*** Begin section ***

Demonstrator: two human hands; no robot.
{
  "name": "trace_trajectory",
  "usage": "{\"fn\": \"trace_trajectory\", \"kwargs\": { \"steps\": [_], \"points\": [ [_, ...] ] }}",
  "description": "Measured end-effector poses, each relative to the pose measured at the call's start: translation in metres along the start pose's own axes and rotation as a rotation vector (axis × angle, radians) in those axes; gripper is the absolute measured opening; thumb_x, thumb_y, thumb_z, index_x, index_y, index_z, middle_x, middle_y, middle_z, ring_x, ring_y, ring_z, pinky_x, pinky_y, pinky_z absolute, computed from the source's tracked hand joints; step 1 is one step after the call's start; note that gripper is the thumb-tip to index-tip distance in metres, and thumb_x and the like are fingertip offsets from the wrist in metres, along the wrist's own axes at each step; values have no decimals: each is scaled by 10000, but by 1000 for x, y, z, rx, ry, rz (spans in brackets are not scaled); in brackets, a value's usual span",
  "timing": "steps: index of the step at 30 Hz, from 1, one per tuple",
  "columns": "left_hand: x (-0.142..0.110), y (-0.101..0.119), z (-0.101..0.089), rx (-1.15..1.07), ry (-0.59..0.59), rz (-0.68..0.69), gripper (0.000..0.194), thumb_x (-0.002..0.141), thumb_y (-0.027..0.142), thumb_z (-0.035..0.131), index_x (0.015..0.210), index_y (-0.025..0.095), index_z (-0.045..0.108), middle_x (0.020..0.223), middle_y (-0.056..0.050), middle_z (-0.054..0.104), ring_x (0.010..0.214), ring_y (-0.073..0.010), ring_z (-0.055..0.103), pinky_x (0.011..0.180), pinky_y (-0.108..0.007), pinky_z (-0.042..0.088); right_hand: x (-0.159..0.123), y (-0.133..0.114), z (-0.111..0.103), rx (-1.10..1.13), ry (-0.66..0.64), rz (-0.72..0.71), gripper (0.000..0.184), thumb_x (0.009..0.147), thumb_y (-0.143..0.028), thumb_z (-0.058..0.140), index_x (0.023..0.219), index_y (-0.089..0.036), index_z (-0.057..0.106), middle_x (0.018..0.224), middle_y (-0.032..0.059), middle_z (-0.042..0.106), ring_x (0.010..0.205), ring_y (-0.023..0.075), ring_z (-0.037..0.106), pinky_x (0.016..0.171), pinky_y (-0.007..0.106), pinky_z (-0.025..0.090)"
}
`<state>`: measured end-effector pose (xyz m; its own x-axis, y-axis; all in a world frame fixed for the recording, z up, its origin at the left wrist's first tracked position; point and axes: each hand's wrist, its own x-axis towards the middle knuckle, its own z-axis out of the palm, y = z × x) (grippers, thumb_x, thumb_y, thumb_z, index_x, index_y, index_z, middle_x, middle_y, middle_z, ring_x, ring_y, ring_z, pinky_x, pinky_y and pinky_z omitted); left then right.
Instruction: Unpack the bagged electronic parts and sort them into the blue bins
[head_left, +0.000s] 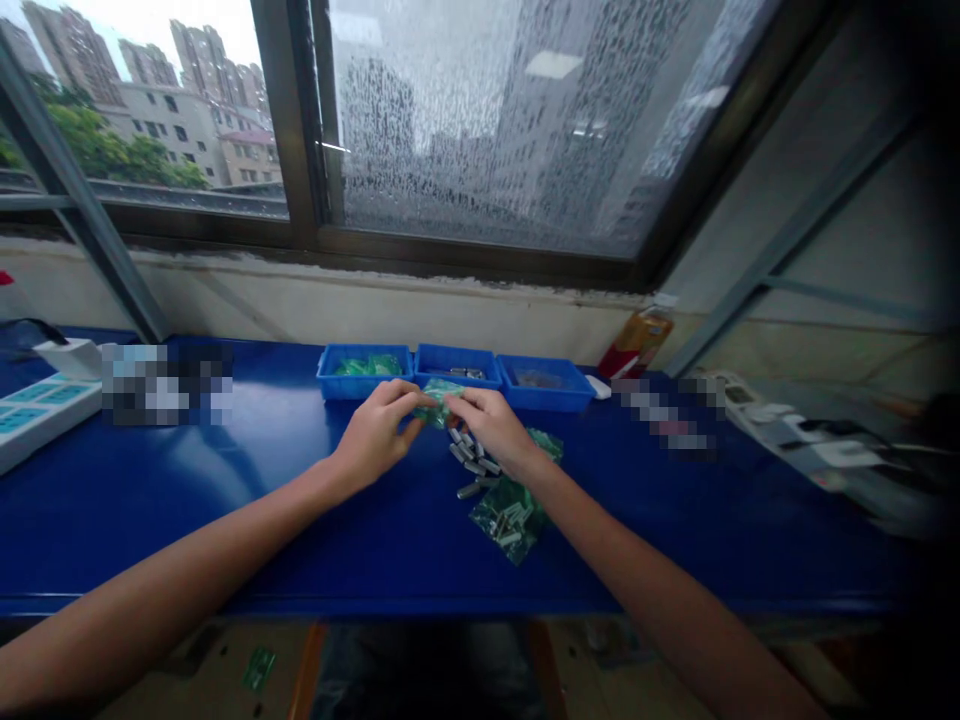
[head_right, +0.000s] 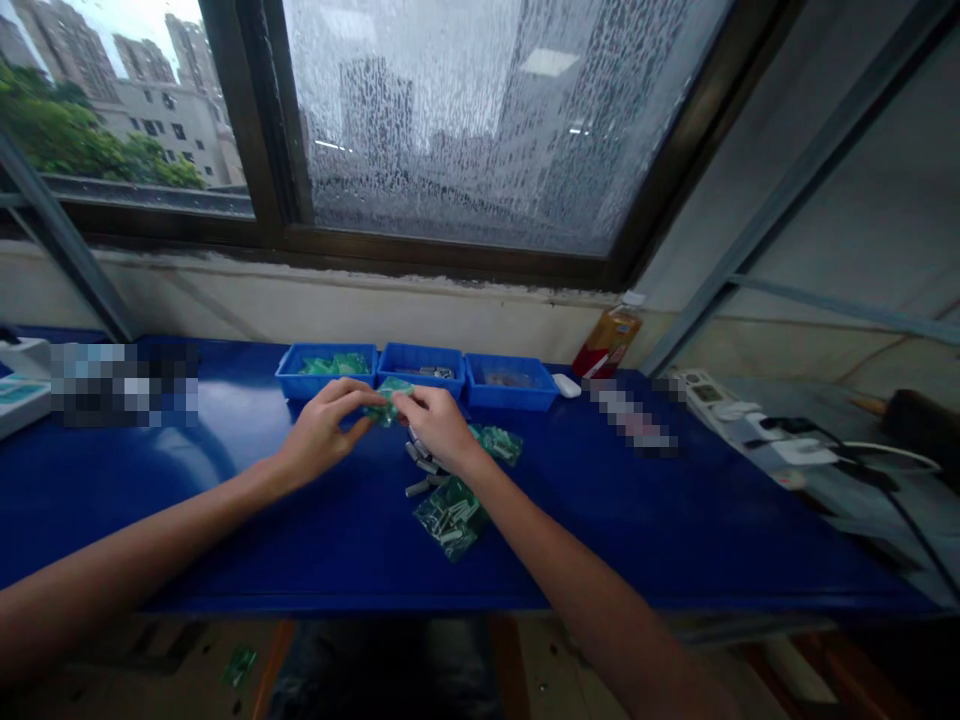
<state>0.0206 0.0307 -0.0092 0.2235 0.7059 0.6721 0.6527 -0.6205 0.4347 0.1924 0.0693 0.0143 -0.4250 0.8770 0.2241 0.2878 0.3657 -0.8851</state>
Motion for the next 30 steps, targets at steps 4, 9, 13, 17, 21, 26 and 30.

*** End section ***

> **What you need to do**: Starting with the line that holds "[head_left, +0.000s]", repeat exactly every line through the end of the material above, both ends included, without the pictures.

> **Solution below**:
[head_left, +0.000s] 
[head_right, +0.000s] 
<state>0.0206 0.0307 -0.0092 0.2235 0.7059 0.6721 0.6527 -0.6205 0.4347 0.1924 0.0693 0.0143 -0.4250 0.8770 0.2241 0.2878 0.3657 -0.8851</state>
Motion for the next 30 steps, targets at steps 4, 9, 13, 17, 21, 26 and 30.

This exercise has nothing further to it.